2. Exploding / Vanishing Gradients
# Gradient clipping
torch.nn.utils.clip_grad_norm_(model.parameters(), max_norm=1.0)
# Check gradients
for name, p in model.named_parameters():
if p.grad is not None:
print(f"{name}: grad norm = {p.grad.norm():.4f}")
3. Loss is NaN
Common causes: learning rate too high, log(0), division by zero. Lower lr, add epsilon to log inputs: torch.log(x + 1e-8).
4. CUDA Out of Memory
# Reduce batch size, or use gradient accumulation
accumulation_steps = 4
for i, (data, target) in enumerate(train_loader):
loss = criterion(model(data), target)
loss = loss / accumulation_steps
loss.backward()
if (i + 1) % accumulation_steps == 0:
optimizer.step()
optimizer.zero_grad()
# Clear cache
torch.cuda.empty_cache()
5. Model Not Learning (Loss Stagnant)
Checklist: (1) Confirm optimizer.zero_grad() is called; (2) Confirm loss.backward() and optimizer.step() are called; (3) Ensure data labels are correct; (4) Overfit on a small subset first to verify model capacity.
FAQ
What is the difference between PyTorch and TensorFlow?

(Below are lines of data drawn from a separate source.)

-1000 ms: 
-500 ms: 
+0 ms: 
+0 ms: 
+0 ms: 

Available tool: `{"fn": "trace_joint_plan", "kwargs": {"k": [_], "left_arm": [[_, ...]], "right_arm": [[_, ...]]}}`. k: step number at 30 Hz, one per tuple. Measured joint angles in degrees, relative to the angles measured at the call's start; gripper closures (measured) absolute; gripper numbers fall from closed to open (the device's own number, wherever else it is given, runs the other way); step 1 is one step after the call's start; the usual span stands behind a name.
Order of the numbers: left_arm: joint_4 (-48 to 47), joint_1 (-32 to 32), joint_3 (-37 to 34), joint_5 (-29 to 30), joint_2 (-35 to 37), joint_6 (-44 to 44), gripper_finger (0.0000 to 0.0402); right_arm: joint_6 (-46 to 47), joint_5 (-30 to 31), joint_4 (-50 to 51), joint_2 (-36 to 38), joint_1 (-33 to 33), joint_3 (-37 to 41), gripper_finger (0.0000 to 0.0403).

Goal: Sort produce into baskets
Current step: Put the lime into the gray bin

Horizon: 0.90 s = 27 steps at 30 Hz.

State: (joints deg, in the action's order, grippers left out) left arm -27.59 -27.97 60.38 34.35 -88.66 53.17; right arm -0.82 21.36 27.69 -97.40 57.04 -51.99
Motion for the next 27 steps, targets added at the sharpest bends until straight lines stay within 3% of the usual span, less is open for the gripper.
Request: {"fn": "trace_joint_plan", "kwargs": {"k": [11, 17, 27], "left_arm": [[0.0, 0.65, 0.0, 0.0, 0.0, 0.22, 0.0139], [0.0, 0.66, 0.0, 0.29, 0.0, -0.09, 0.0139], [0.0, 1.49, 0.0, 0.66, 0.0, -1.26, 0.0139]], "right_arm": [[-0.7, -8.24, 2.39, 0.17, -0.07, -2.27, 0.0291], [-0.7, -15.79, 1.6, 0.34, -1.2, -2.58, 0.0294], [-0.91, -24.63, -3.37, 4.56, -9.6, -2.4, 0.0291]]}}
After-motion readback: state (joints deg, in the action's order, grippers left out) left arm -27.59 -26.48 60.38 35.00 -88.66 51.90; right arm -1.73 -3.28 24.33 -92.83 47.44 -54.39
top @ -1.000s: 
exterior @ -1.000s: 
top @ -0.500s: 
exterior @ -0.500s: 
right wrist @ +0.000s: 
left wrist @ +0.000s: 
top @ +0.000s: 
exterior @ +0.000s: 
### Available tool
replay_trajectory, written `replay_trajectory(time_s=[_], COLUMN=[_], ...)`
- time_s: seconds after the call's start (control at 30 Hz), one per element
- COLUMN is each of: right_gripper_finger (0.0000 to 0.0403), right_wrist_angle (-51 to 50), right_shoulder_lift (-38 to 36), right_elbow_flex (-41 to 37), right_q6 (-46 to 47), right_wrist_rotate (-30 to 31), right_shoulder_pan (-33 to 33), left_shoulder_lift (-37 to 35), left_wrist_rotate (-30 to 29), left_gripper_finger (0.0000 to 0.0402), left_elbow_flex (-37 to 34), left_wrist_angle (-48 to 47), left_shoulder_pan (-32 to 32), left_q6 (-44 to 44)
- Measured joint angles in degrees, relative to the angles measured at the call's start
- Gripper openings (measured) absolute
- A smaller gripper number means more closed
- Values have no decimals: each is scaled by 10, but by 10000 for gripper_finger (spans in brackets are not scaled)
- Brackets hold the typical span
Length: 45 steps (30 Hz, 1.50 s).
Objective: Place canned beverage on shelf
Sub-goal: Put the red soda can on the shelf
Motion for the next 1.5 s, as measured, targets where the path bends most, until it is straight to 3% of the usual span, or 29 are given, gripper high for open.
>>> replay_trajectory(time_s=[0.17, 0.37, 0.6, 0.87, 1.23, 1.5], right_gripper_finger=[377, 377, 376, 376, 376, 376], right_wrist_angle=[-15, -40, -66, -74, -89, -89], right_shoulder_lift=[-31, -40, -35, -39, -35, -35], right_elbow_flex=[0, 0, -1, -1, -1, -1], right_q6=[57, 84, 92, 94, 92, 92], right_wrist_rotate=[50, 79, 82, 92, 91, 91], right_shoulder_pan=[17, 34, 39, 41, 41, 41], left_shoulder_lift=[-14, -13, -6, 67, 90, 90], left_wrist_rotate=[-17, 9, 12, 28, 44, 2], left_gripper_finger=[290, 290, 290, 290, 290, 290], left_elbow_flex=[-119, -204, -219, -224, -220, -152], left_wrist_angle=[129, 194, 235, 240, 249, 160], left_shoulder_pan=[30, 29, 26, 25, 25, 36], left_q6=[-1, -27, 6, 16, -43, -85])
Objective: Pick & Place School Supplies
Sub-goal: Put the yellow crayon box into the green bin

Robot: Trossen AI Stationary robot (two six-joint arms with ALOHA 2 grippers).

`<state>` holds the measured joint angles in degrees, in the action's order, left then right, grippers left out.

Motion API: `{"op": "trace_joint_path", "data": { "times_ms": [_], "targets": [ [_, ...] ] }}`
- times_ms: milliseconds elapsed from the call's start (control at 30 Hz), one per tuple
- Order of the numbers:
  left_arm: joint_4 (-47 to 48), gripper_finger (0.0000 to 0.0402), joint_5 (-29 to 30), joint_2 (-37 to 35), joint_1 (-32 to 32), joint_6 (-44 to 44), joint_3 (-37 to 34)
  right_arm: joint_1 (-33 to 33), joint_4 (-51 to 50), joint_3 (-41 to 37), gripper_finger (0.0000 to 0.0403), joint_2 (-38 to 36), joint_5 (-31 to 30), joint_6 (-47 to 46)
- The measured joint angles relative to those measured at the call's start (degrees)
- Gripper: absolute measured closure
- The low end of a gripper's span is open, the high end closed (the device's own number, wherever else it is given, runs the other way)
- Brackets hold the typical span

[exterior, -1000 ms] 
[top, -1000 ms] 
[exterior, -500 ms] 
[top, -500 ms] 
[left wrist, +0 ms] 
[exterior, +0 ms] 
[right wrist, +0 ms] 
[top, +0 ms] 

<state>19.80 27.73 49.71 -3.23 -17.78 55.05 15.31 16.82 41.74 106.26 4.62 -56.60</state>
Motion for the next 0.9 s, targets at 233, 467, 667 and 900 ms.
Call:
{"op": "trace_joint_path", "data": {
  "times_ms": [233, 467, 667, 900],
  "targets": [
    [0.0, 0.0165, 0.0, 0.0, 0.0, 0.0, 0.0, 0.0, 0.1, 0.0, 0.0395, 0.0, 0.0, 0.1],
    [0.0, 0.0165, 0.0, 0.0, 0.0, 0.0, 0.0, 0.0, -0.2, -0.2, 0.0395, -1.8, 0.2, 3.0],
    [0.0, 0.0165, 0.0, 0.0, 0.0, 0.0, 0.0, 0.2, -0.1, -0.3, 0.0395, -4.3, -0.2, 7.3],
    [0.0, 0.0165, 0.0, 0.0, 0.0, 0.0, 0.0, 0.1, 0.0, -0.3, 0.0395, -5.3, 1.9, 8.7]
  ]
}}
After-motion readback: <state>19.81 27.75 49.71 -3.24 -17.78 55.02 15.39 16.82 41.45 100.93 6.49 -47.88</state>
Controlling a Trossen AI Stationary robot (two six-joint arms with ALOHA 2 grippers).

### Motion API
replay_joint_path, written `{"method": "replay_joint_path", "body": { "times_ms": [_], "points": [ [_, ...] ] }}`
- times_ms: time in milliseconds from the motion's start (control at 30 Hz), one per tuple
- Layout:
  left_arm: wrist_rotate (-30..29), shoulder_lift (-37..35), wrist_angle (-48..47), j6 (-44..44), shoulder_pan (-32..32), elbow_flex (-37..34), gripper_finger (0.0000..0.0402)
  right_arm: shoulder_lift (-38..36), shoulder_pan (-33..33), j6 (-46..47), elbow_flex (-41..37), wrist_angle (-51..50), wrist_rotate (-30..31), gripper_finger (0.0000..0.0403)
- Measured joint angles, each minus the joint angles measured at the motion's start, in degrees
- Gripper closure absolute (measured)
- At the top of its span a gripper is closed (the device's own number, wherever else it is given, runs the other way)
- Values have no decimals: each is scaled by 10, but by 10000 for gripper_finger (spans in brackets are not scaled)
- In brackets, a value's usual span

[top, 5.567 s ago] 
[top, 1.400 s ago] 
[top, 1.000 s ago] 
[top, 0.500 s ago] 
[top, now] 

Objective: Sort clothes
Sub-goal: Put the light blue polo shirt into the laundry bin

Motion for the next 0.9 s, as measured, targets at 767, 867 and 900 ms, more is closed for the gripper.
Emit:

PyTorch uses dynamic computation graphs (define-by-run), making code more Pythonic and easier to debug. TensorFlow 2.x narrowed the gap with eager execution, but PyTorch is more popular in academia, while TensorFlow has a more mature production ecosystem (TFLite, TF Serving).
What is the difference between model.train() and model.eval()?
model.train() enables training-mode behavior for Dropout and BatchNorm. model.eval() disables Dropout and uses running mean/variance for BatchNorm. For inference, always call model.eval() along with torch.no_grad() to save memory.
When should I use .view() vs .reshape()?
.view() requires the tensor to be contiguous in memory and will raise an error otherwise. .reshape() returns a view when possible, and copies data otherwise. Prefer .reshape() by default unless you need to ensure no data copy occurs.
How do I choose the right learning rate?
Typically start with 1e-3 for Adam, 0.01 to 0.1 for SGD. Use the lr finder technique: gradually increase lr from a tiny value and observe loss changes, then pick the region with fastest descent. For fine-tuning in transfer learning, use smaller lr (1e-4 to 1e-5).
How do I train on multiple GPUs?
The simplest approach is nn.DataParallel (single node, multi-GPU), but DistributedDataParallel (DDP) is recommended for better communication efficiency. Launch DDP training with torchrun --nproc_per_node=4 train.py. For very large models, consider FSDP (Fully Sharded Data Parallel).